CK Kiwanis working with Dolly Parton’s book program

CK Kiwanis working with Dolly Partons book program

As part of its efforts to expand child literacy, a local club partnered with Dolly Parton’s Imagination Library late last year and has used a recent grant to send books to more children.

The Chatham-Kent Kiwanis Club now has almost 230 children registered for the program, which delivers one book a month for children under five at no cost to the family. The Imagination Library develops a list of books and manages the monthly mailing while the Kiwanis Club handles local promotion and registration.

“They’re age-appropriate, geared to the age, so a one-year-old gets a different book than a two-year-old and a three-year-old gets a different book,” Chuck Scott with the Kiwanis Club said.

The club received $9,000 in grant money in June split between the Chatham Kent Community Foundation and the South Kent Wind Fund. Scott said they had just over 100 children registered before the grant came in, which was the maximum they could handle at the time.

“Initially because of the limited numbers and the demand, we limited it to Chatham postal codes, but with the grant, we decided we would expand it across all of Chatham-Kent,” he said.

With the new funding, Scott said they are able to handle up to 300 children, though they are limiting the program to one child per household for now.

However, the funding covers those 300 children for one year and the club has promised the families their children will be covered until they turn five.

“We need to continue to find funding that will let us continue to support those children until their fifth birthday,” Scott said. “Our hope is that we can find additional funding, either through grants or other public support because that would allow us to at least continue.”

Beyond securing the program throughout these early years, Scott said they could also expand the program beyond 300 people if the funding became available.

The club has worked on literacy programs with the Chatham-Kent Public Library and a few local schools.
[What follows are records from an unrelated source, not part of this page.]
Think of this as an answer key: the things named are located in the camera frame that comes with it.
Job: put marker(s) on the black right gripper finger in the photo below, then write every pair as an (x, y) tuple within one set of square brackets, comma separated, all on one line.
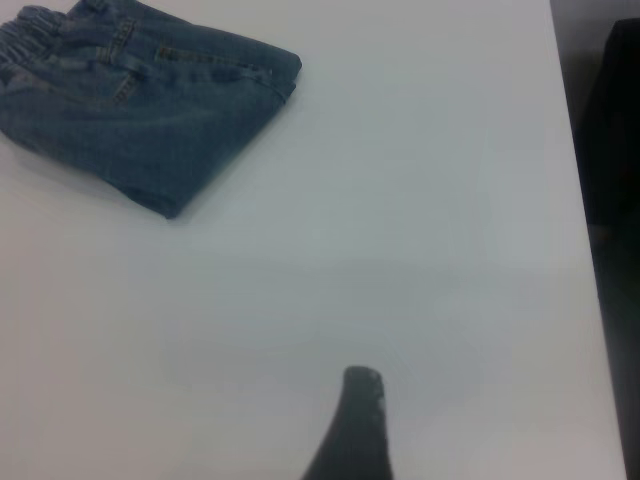
[(355, 430)]

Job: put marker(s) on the blue denim shorts basketball print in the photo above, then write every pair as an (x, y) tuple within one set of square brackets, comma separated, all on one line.
[(130, 115)]

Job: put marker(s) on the black bulky stand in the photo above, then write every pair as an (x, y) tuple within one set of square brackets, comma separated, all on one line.
[(615, 200)]

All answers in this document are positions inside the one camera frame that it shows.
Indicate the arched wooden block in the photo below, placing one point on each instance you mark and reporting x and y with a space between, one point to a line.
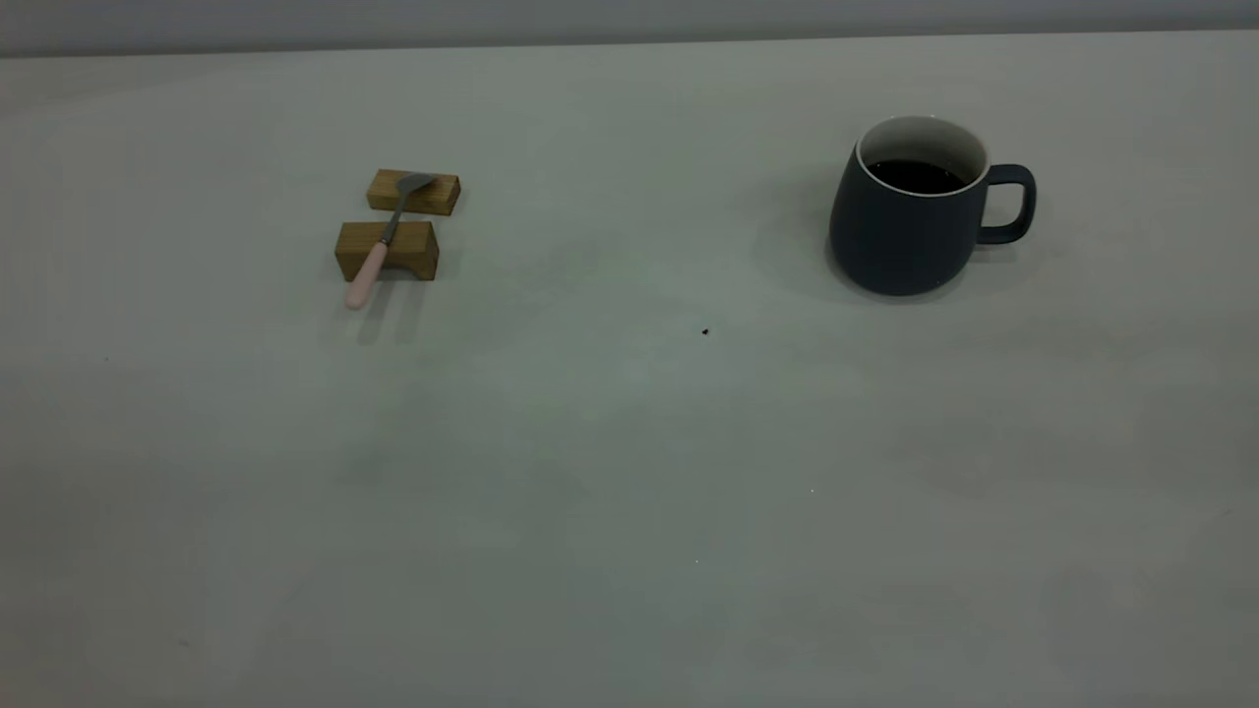
413 246

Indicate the dark grey ceramic mug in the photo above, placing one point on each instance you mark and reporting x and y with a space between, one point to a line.
905 236

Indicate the flat wooden block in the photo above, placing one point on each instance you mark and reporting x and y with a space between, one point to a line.
438 195

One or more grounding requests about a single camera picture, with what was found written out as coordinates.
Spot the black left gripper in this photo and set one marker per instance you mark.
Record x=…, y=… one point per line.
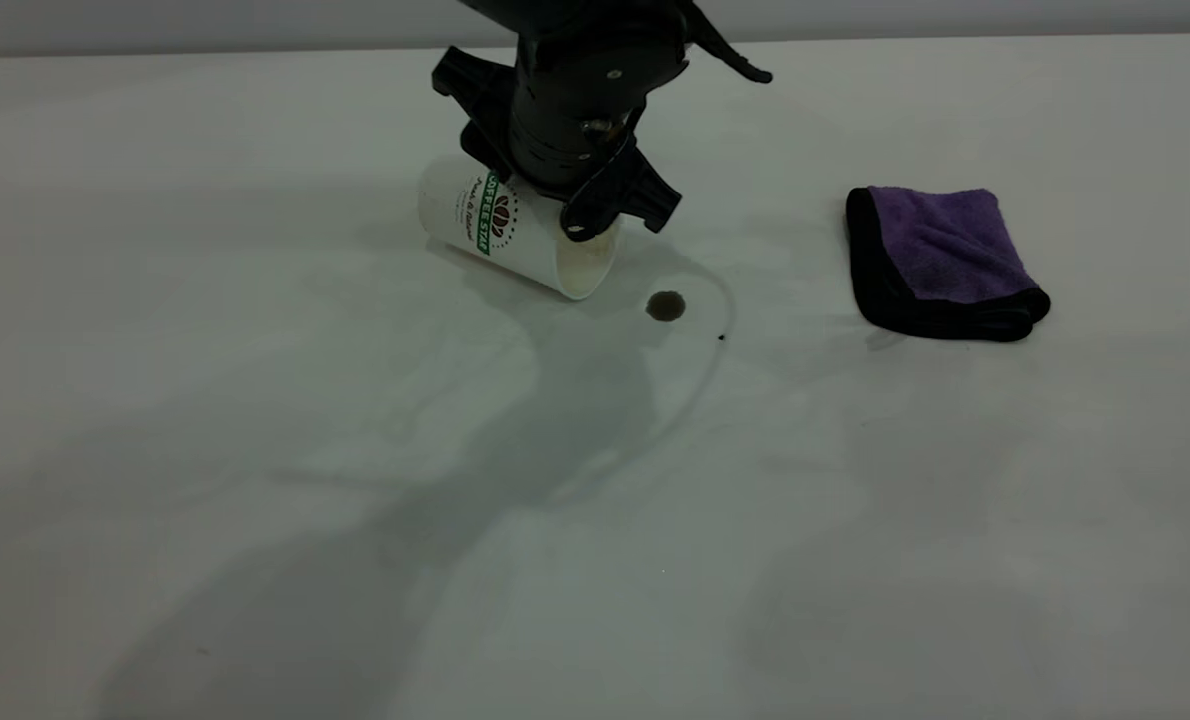
x=575, y=100

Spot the white paper coffee cup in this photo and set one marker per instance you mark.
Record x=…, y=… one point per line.
x=455, y=220

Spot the purple black-edged microfiber cloth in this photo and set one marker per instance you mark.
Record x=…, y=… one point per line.
x=945, y=250

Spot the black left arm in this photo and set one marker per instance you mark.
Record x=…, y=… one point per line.
x=575, y=10

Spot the dark coffee spill spot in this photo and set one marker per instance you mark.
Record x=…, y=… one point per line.
x=666, y=307
Scott said after the COVID-19 pandemic began they started to look for ways to accommodate club members and children in these efforts.
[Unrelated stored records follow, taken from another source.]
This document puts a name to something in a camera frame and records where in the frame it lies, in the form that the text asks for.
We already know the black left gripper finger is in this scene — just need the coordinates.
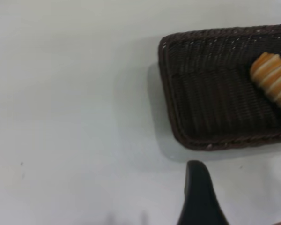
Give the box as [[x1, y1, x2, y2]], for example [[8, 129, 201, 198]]
[[177, 160, 229, 225]]

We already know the black woven basket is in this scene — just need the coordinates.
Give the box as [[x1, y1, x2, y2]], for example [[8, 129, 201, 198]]
[[157, 23, 281, 151]]

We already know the ridged orange bread roll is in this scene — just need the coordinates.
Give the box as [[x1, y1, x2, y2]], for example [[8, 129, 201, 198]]
[[250, 52, 281, 116]]

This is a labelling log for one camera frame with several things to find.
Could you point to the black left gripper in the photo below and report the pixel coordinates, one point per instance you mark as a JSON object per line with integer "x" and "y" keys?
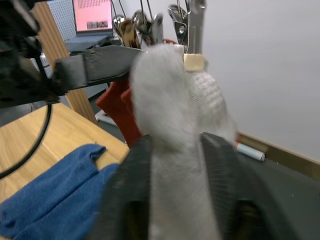
{"x": 17, "y": 62}

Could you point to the white pegboard panel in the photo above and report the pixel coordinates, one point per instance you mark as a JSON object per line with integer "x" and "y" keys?
{"x": 63, "y": 20}

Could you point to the red sock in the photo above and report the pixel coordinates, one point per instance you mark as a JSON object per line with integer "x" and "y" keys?
{"x": 117, "y": 107}

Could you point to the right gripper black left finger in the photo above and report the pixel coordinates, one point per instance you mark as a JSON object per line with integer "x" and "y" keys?
{"x": 125, "y": 190}

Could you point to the metal clip with beige pads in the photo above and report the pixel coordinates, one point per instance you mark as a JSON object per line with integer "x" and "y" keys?
{"x": 196, "y": 37}

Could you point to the white cylinder with dark cap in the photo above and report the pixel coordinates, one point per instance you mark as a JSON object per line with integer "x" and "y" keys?
{"x": 250, "y": 151}

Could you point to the blue sock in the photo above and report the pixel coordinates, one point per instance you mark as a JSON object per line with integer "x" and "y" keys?
{"x": 50, "y": 175}
{"x": 70, "y": 215}

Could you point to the white ribbed sock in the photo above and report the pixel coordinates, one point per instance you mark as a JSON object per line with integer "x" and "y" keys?
{"x": 208, "y": 92}

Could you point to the wooden baseboard strip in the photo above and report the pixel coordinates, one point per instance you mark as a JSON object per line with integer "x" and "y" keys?
{"x": 287, "y": 151}

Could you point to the leopard print sock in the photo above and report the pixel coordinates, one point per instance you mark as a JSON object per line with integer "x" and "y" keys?
{"x": 128, "y": 33}

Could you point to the wooden slatted post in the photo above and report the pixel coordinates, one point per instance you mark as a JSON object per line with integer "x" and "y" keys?
{"x": 53, "y": 45}

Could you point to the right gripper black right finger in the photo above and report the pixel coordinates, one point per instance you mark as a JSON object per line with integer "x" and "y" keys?
{"x": 235, "y": 190}

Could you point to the open laptop with pink screen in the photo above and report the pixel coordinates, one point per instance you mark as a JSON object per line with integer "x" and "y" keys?
{"x": 93, "y": 15}

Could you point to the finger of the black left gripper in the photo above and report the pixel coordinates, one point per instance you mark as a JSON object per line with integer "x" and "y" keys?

“It was something we could do during COVID because it didn’t mean personal contact,” he said. “We thought it was good for children’s literacy, which is our focus and we could do that now.”
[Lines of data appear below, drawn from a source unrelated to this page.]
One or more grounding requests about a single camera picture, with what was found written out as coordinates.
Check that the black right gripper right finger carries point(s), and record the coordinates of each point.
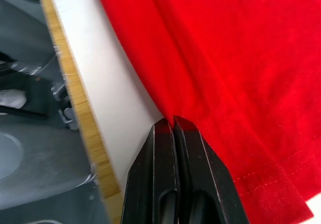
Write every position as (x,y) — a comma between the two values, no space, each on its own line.
(200,173)

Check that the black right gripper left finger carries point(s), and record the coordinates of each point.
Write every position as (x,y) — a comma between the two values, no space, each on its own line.
(148,173)

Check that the red t-shirt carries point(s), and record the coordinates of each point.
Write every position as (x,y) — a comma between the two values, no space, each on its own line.
(225,70)

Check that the grey caster wheel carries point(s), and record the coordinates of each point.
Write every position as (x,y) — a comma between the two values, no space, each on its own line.
(68,117)

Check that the black platform base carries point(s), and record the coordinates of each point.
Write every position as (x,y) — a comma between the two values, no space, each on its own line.
(27,101)

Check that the white sneaker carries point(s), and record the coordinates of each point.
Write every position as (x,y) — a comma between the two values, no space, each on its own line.
(11,99)

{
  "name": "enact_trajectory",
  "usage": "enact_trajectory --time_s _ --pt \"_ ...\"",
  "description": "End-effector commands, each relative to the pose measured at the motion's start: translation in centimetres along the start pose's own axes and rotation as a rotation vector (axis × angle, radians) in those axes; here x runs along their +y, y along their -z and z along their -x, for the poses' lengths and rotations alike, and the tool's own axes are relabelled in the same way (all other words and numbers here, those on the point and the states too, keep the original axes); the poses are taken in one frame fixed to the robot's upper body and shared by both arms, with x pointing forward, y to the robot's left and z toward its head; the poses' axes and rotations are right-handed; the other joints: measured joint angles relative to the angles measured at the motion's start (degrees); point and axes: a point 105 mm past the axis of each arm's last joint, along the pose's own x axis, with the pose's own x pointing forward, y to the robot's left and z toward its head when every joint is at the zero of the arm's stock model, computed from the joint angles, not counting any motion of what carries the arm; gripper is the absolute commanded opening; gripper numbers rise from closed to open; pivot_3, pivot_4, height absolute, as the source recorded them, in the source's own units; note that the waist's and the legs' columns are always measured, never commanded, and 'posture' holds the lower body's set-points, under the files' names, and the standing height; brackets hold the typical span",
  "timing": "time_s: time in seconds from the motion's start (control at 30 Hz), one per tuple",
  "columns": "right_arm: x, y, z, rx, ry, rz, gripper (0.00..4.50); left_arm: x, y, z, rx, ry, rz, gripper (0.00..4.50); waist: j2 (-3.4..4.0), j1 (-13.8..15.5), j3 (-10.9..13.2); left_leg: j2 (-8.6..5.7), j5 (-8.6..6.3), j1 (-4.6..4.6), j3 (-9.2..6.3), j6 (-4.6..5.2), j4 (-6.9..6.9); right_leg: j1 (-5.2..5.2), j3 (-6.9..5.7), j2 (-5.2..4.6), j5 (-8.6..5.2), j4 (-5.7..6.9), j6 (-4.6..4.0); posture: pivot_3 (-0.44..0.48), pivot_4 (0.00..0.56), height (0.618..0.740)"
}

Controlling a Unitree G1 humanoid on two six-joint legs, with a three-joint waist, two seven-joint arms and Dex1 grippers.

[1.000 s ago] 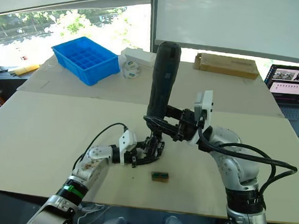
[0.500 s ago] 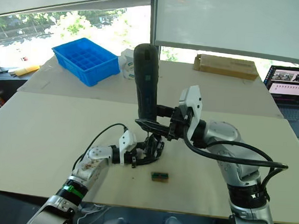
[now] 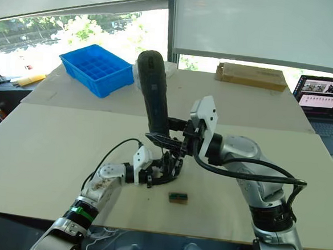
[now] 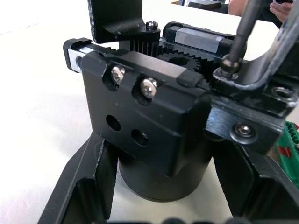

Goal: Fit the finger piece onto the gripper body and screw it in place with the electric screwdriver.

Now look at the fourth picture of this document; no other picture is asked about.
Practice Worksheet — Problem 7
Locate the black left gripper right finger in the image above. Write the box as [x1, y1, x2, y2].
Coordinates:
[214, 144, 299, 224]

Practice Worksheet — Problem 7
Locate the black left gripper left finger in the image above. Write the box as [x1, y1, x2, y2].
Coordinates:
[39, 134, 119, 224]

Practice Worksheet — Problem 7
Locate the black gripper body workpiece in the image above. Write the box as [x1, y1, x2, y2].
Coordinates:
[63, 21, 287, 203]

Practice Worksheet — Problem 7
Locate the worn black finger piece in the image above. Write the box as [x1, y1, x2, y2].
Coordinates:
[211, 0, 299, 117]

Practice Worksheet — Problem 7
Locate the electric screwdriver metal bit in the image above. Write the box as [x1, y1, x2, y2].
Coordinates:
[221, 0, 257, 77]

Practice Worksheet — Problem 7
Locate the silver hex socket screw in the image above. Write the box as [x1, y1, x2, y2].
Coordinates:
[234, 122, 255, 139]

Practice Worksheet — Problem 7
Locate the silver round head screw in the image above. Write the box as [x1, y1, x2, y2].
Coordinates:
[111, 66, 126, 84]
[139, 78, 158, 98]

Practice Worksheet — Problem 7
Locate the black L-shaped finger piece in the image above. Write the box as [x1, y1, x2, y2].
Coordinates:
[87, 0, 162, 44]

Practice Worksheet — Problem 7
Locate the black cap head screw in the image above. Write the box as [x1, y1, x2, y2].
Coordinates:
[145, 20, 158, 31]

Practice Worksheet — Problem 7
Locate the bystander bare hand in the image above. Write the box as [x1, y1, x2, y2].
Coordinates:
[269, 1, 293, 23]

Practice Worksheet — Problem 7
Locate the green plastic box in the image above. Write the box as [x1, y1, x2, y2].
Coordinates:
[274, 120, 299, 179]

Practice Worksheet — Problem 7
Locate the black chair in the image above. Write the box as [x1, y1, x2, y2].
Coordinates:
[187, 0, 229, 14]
The books are all hard-covered and the book lists include Canadian authors and illustrators.

Scott said their goal is to get children interested in reading at a young age and potentially put them on a good path before they start school.

“Children get different opportunities at all different levels, but our hope is as the more books they have, the more their parents read with them, the more time they spend with books, the better their marks will be at school,” he said.

Registration information is available at www.chatham-kentkiwanis.com/imagination-library-online-registration.